Look at get-started.Rmd to understand if it’s all point and click or if there’s code to run:

  • Installation: using r-universe (project by ROpenSci), like an alternative to CRAN. Shows author cares about user.

  • See Option 2: RStudio Console

    • Project structure tree: great and takes time

    • From annotated screenshots, strong effort to make this easily usable

Back to R code: create_soils() in create_soils.R

Build pkg and create soils project

Follow the point and click instructions for install {soils} with RStudio new project wizard.

Testing

usethis::use_testthat()

usethis::use_test("create-soils") to create test-create-soils.R template to modify.

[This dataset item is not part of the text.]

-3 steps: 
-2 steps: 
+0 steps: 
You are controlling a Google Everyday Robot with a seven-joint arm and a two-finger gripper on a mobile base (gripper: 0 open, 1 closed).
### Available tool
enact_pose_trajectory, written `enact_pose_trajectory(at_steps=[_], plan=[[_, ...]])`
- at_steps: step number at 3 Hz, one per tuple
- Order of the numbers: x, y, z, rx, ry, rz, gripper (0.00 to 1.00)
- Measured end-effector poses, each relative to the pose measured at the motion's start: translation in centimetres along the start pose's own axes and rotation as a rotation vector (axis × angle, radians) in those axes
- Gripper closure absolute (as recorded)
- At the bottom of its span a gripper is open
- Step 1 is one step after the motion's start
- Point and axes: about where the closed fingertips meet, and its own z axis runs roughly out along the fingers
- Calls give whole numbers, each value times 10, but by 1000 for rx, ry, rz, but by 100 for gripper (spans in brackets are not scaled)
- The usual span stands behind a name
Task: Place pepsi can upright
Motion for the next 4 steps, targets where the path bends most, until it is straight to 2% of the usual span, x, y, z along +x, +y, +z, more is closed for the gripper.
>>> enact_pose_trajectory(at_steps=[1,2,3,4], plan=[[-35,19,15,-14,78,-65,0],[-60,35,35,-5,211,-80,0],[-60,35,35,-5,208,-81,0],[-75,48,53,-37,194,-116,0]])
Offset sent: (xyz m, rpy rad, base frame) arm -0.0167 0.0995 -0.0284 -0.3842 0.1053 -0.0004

  • Likes dashes over underscores for file names to make it easier to mouse across when holding Alt (1:07:06 timestamp for demoing this). If using underscores, it jumps to the very end.
test_that("create_soils returns appropriate error", {
  expect_snapshot_error(
    create_soils()
  )
})

Running it once took a snapshot of the error message, which got saved in tests/testthat/_snaps/create-soils.md.

Running it again shows the test passed.

Changed "`path` is missing.""{.path path} must be provided.".

  • Tells user you must provide the path. You need to do this thing.

Run test again. It says the message has changed.

Click testthat::snapshot_review('create-soils') to interactively review this change.

Shows the diff, which is what we want. Click Accept.

Good for snapshotting errors and outputs!

Commit, push, PR

Committed each individual change one at a time with descriptive commit messages.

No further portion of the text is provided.